In your copy, each line below is repeated exactly and no image appears.
■ ■ ■
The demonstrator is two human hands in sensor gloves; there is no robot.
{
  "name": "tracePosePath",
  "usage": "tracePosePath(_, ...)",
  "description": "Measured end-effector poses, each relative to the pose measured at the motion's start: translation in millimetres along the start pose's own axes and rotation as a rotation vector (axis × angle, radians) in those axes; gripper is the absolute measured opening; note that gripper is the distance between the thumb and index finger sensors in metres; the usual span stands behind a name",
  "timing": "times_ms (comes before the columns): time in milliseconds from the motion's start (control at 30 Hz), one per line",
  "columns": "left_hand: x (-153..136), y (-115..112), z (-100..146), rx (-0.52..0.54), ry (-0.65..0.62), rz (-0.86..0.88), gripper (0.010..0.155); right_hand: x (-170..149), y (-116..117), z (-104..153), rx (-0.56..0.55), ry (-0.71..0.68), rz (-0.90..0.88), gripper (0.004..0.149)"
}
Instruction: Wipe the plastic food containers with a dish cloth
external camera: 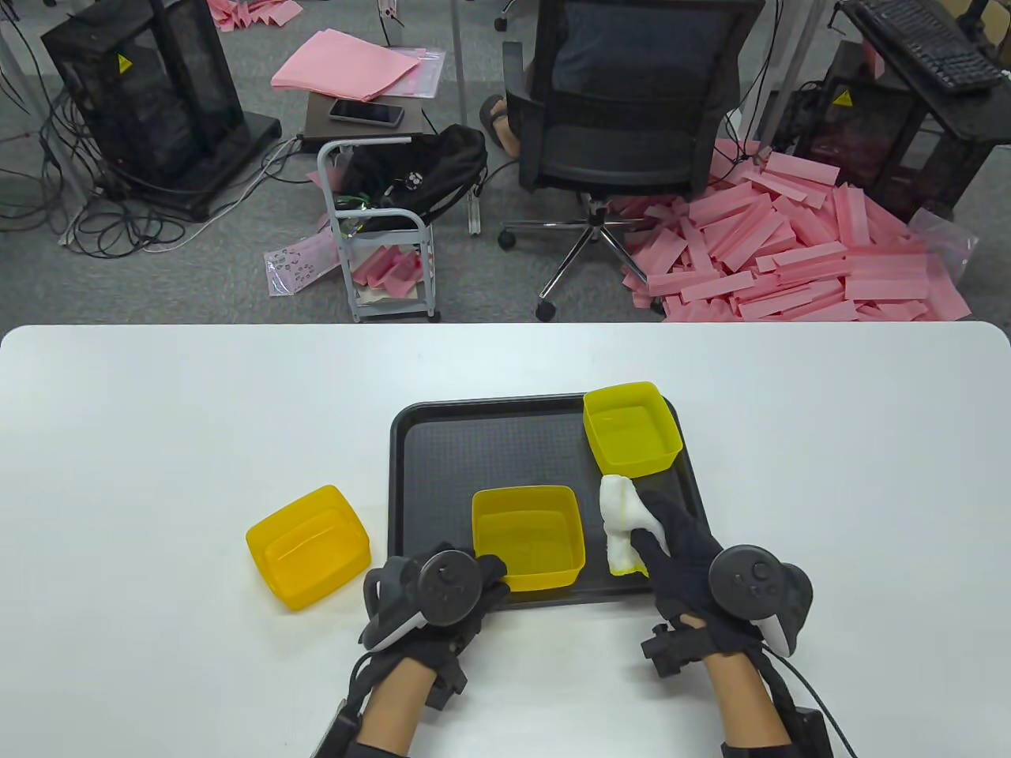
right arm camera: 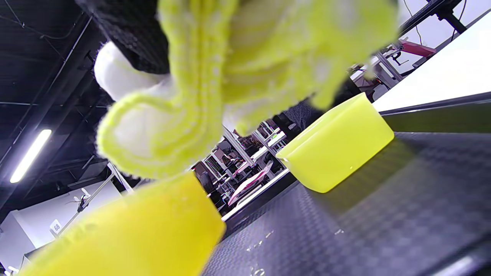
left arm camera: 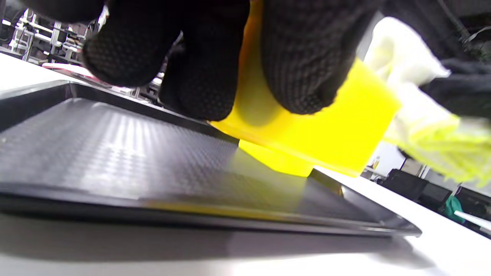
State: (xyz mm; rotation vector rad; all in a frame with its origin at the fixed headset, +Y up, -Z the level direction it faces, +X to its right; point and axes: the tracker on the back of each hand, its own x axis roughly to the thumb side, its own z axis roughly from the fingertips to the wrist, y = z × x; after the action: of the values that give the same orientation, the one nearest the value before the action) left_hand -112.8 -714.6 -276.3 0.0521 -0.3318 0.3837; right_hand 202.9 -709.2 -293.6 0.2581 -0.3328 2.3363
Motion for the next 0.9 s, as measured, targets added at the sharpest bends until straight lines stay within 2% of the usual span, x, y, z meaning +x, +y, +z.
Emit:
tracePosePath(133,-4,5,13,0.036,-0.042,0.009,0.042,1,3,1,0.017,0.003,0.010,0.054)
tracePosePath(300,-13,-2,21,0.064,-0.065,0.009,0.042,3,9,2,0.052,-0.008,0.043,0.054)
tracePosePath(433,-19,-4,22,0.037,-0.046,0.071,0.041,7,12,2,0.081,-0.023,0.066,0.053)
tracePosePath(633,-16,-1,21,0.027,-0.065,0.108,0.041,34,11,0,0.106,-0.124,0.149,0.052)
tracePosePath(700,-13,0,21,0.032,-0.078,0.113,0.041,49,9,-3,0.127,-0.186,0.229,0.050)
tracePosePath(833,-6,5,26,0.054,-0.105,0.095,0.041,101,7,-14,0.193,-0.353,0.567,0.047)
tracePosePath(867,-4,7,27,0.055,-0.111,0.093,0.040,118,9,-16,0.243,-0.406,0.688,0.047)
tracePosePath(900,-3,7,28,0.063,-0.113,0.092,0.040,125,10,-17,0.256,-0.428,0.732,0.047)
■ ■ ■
**RESULT FOR THIS EXERCISE:**
The demonstrator is two human hands in sensor gloves; there is no robot.
{
  "name": "tracePosePath",
  "usage": "tracePosePath(_, ...)",
  "description": "Measured end-effector poses, each relative to the pose measured at the motion's start: translation in millimetres along the start pose's own axes and rotation as a rotation vector (axis × angle, radians) in those axes; gripper is the absolute measured opening; note that gripper is the distance between the thumb and index finger sensors in metres; the usual span stands behind a name",
  "timing": "times_ms (comes before the columns): time in milliseconds from the motion's start (control at 30 Hz), one per line",
  "columns": "left_hand: x (-153..136), y (-115..112), z (-100..146), rx (-0.52..0.54), ry (-0.65..0.62), rz (-0.86..0.88), gripper (0.010..0.155); right_hand: x (-170..149), y (-116..117), z (-104..153), rx (-0.56..0.55), ry (-0.71..0.68), rz (-0.90..0.88), gripper (0.004..0.149)"
}
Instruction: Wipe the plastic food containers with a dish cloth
external camera: 
right arm camera: 
left arm camera: 
State: (xyz mm; rotation vector rad; all in a frame with its origin at the fixed headset, +Y up, -Z the level direction it faces, +X to its right; point and axes: the tracker on the back of each hand, its own x axis roughly to the thumb side, its own z axis roughly from the fingertips to the wrist, y = z × x; after the action: of the values that give the same orientation, the one nearest the value before the action) left_hand -112.8 -714.6 -276.3 0.0521 -0.3318 0.3837; right_hand 202.9 -709.2 -293.6 0.2581 -0.3328 2.3363
Motion for the next 0.9 s, as measured, targets added at the sharpest bends until straight lines stay within 2% of the usual span, x, y, z meaning +x, +y, +z.
Emit:
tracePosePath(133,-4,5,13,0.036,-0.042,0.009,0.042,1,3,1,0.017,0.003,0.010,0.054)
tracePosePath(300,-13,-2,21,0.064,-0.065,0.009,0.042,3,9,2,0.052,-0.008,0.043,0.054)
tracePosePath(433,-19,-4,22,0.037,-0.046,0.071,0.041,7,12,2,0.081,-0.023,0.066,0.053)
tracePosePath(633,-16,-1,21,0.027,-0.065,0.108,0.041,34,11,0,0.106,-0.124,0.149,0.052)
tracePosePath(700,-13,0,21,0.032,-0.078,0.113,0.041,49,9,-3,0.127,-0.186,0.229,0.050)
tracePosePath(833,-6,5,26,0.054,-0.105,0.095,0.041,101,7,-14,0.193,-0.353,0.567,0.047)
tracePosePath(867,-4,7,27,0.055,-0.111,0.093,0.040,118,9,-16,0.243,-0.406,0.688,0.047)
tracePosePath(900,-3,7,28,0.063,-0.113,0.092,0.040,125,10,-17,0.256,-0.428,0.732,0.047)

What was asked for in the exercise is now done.